I could atest first hand to some confusion in the minds of plenty of people who ask me for advice in their purchase decisions, but i also have somewhat of a theory about it.
Bear with me for a moment.



The G92 was to be the Geforce 9xxx right from the start, but the absence of a high-end refresh to the R600 ("HD 2900 XT") from AMD, and the chance to make it throughout the whole Holiday Season without having to show all the cards in the company's deck (pun not intended :D) were just too good to pass on.
Think of it as a two-part product family launch.
First they capitalize on the huge "Geforce 8800" marketing potential (it's, in many ways, the Radeon 9700 Pro from Nvidia) by calling two cheaper variants of the G92 by that name and ride the usual "Christmas shopping craze".

Second, it's no coincidence that the 8800 GTS 512MB is very similar to the 9800 GTS and 9800 GTX whose launch is near.
The 8800 GTS 512MB was probably to be launched alongside the 9800 GTX bearing the name "9800 GTS" back in November, divided from the high-end part only by it's core and memory clocks, besides a more elaborate PCB design (a lá 7900 GTX vs 7900 GT).

The 9800 GX2 is a quick answer to the Radeon HD3870 X2, but, honestly, it's only there to show off Quad-SLI once more, alongside Three-Way SLI (with the 9800 GTX, 8800 GTX and 8800 Ultra in that case).

Geforce 9800 GTX



With the arrival of the Geforce 9800 GTX, Nvidia hopes to have a somewhat accessible point (at least compared to the aging 8800 GTX/Ultra, which has unacceptable TDP's due to their old 90nm-based GPU) of entry for the "Three-Way SLI" technology introduced with the nForce 680i SLI/780i SLI.
As the Intel X48 high end core logic clearly comes to the market later than expected (bearing "Crossfire X" support), Nvidia needed a quick and easy solution to turn up the appeal of their next top of the line chipset, the (almost) all new nForce 790i SLI/Ultra SLI for high bandwidth, low voltage DDR3 memory technology.
I say "almost", because, even though the Northbridge is in fact completely new, and now integrates PCI-Express 2.0 on-chip (besides switching from DDR2 to DDR3), the Southbridge component is still the 2 year old nForce 590/570 SLI for AMD systems (here relegated to I/O hub only).
Now, i'm not against using it
per se (it still has plenty to offer as a Southbridge, from 6 SATA 3Gb/s ports with RAID 5, to HD Audio, integrated Gigabit Ethernet and IDE/ATA, USB 2.0, etc), given the fact that it's main purpose is to provide 16 lanes of PCI-Express to the third full-length slot -which gives it an edge over their top counterparts from AMD and Intel, which can't go beyond x4 or x8-.

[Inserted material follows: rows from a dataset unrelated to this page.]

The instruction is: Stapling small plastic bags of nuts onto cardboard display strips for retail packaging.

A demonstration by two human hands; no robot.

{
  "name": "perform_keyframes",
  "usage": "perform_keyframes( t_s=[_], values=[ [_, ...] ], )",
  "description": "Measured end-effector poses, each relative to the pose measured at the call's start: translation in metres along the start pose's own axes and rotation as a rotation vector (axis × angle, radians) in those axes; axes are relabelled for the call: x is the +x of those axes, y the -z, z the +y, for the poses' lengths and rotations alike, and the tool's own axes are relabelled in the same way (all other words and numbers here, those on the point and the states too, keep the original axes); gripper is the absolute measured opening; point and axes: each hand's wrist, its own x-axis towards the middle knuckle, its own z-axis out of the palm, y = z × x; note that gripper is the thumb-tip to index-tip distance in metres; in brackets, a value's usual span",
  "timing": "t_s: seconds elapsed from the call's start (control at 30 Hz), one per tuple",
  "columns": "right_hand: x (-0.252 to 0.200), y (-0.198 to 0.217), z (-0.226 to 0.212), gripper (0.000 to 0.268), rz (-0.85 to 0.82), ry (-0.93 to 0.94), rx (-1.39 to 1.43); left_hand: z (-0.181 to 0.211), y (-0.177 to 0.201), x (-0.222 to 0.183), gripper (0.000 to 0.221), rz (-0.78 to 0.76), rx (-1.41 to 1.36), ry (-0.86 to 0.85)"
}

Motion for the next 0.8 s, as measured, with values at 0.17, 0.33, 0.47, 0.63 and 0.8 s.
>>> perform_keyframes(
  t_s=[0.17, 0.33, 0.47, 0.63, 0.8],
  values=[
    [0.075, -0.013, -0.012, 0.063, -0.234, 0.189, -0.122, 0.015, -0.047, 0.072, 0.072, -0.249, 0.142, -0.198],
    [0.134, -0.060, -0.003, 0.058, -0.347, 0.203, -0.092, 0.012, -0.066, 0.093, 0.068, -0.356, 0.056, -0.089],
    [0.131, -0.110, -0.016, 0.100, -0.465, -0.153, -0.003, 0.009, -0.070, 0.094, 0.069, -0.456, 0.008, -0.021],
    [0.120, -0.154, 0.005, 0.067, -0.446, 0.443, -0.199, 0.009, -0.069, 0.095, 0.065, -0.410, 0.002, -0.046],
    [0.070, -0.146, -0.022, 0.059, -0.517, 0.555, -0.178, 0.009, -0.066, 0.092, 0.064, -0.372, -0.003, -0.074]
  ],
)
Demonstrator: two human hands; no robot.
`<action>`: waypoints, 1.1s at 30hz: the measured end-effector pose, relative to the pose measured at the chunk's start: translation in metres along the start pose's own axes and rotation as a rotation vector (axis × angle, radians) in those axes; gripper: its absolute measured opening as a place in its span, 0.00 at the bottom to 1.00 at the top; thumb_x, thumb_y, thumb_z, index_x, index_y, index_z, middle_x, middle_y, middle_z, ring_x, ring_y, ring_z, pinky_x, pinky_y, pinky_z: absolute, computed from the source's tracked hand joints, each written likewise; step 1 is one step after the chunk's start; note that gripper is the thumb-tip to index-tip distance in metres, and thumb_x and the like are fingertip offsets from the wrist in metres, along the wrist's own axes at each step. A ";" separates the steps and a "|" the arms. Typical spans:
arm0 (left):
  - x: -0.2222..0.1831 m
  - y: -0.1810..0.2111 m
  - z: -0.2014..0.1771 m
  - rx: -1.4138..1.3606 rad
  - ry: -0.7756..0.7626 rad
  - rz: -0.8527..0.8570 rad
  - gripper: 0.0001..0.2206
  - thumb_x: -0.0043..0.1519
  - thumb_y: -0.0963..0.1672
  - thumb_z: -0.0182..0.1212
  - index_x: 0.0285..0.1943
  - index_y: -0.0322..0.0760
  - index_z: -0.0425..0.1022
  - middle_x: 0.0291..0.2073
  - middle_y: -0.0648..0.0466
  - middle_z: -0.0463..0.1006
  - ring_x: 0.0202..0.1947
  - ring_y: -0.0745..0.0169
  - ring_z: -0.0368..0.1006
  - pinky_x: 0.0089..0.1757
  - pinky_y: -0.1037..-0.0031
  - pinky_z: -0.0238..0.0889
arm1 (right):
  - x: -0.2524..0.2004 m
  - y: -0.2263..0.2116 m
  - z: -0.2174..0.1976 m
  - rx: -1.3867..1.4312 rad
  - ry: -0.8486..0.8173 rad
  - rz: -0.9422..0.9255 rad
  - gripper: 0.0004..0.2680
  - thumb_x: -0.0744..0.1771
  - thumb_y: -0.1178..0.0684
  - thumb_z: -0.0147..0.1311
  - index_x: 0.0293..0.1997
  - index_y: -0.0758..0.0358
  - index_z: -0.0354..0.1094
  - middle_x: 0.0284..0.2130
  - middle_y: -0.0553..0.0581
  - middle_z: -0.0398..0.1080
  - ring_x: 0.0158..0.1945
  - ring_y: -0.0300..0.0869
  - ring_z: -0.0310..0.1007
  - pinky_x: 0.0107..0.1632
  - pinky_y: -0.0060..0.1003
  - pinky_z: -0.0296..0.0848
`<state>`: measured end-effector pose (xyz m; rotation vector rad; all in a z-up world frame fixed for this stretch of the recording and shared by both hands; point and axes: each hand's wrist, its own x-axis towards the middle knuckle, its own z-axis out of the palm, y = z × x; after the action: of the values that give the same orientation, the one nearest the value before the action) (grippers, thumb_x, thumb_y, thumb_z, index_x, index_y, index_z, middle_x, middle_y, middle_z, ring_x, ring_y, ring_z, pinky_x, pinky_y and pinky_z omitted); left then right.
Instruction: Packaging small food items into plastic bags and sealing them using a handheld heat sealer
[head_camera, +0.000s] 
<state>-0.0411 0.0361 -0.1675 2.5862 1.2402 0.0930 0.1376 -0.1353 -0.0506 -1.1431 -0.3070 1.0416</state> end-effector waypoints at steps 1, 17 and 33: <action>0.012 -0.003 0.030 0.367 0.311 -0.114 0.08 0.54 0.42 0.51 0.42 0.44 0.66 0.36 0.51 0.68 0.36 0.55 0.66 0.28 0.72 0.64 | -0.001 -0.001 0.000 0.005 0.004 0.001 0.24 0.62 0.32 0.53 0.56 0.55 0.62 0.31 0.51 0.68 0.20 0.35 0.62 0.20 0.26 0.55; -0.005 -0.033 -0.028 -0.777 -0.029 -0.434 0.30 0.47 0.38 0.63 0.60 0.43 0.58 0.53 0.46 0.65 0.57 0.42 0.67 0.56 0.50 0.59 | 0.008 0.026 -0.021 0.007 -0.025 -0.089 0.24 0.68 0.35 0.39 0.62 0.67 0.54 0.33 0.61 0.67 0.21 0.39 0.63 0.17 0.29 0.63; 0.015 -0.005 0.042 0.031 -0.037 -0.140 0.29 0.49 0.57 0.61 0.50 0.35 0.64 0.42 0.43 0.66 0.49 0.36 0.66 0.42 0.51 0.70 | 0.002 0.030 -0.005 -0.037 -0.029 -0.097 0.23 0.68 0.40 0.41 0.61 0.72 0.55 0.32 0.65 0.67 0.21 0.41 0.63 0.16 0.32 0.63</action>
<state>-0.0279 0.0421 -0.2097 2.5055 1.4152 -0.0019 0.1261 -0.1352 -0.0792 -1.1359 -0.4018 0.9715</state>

But, even with a new revision on its shoulders, the process tech used (130nm) is a bit long in the tooth, and the fact that a certain DFI motherboard shown at Cebit has an active cooler on top of it (but only a small passive heatsink on the main chip, the 790i SLI) should be somewhat odd for the buyer of such over-the-top parts.

Incidentally, the nForce 790i SLI Northbridge finally marks the transition to 90nm (matching the "P965" and "P35" from Intel, but still behind the soon to be released "P45" -essentially, a 65nm version of "P35").